I calm it down a little and go to extract. “Let’s head to the next place” I say. She doesn’t move. She looks stone-faced. She knows the next venue is sex. She won’t go. The train has started to come off the tracks. I remember Nick’s book and we sit back down and I lather her with as much comfort as possible. Then I try to extract again. She starts to move but asks where the next place is. I innocently suggest heading to drink some wine at my amazing house (which I’ve already pre-seeded). She isn’t having it. She decides to go back to her hotel. Fuck.
I’ve already made damn sure earlier on to ask if she’s staying alone, remembering Krauser losing a lay for not asking this very question. I plan a final, desperate move in the taxi. I explain my bus stop is right beside her hotel (it actually is) and I will just get the bus. I get out then ask if she wouldn’t mind me using her toilet. Seriously. That’s all I can think of. She tells me that her colleague is travelling with her and he’s a jealous middle-eastern type, and so is her boss, and he’s actually in the room next to her. It would be a major deal if they overhear her being, say, screwed in the arse. She tells me I can use the toilet in reception. Fuck. I do so, we then exchange emails and I split.

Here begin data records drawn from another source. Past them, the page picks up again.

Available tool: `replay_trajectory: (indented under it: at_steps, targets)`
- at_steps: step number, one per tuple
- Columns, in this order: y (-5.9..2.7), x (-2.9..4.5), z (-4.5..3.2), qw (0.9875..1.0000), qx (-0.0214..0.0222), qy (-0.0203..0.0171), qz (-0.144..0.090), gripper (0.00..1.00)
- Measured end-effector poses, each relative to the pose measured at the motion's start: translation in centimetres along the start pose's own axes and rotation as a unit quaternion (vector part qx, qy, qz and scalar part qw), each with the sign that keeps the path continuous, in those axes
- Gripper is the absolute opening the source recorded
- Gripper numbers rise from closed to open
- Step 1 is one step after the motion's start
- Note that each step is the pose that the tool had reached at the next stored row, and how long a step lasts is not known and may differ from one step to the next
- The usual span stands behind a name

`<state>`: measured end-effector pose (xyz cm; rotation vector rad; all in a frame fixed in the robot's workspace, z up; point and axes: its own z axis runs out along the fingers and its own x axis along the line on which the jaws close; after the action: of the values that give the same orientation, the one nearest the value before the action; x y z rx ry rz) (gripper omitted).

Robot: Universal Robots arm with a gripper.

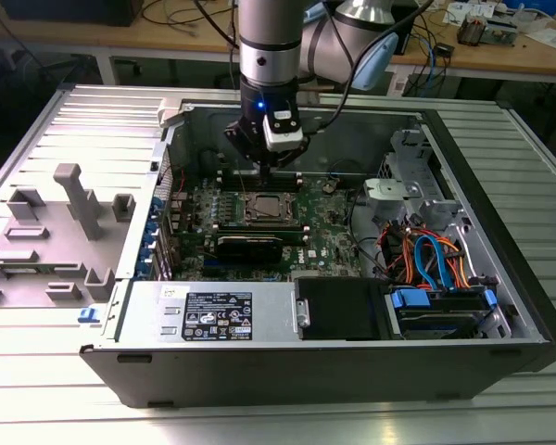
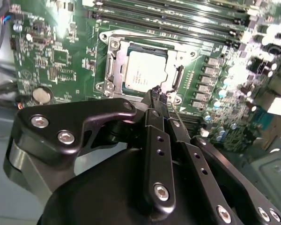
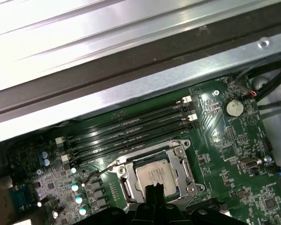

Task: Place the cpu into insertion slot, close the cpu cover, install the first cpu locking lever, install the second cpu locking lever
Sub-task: 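Install the first cpu locking lever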

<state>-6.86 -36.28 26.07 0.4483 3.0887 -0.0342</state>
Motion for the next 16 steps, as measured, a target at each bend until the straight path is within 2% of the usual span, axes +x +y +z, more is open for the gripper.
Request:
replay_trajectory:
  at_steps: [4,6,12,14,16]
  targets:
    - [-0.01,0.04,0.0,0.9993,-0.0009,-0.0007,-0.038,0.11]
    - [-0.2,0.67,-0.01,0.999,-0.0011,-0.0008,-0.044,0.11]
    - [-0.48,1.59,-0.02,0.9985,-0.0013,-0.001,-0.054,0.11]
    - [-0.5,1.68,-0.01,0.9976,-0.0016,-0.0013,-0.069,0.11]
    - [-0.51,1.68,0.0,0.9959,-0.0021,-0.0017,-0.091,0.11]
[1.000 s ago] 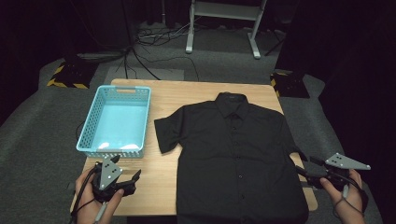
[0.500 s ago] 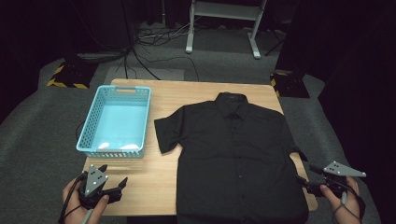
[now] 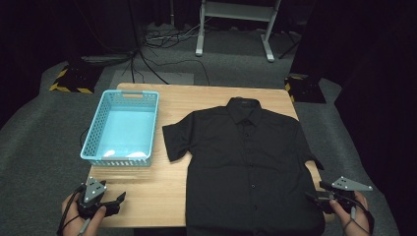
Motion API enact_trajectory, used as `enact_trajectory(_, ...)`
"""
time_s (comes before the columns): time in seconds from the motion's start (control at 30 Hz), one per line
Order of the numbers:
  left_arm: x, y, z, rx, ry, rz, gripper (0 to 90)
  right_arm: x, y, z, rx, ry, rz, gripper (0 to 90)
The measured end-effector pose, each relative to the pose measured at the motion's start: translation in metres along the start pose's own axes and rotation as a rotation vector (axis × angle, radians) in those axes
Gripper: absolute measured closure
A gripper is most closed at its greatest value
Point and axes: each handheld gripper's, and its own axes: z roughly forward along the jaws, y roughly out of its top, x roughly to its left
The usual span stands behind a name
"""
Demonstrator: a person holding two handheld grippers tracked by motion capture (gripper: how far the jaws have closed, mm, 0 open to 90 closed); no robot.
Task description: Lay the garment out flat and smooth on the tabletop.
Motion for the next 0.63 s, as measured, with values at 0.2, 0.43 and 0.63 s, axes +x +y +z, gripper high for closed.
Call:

I’m not actually that gutted at all. In fact I’m chuffed: I’ve just had A Daygame Adventure and well, hell, sucked a girls tits in a pub three hours after meeting her.
Me and K have a debrief later and I realize that I had far more chance of fucking her IN THE PUB than in the hotel and having overcooked her that much should have basically just tried a classy Toilet Fuck.
I add her to Facebook after a few days and she immediately accepts. I haven’t even messaged her and a day later I notice I’m unfriended. I roll off for a week then ping an email: nothing.
Crash and burn. This cake has well and truly been overcooked.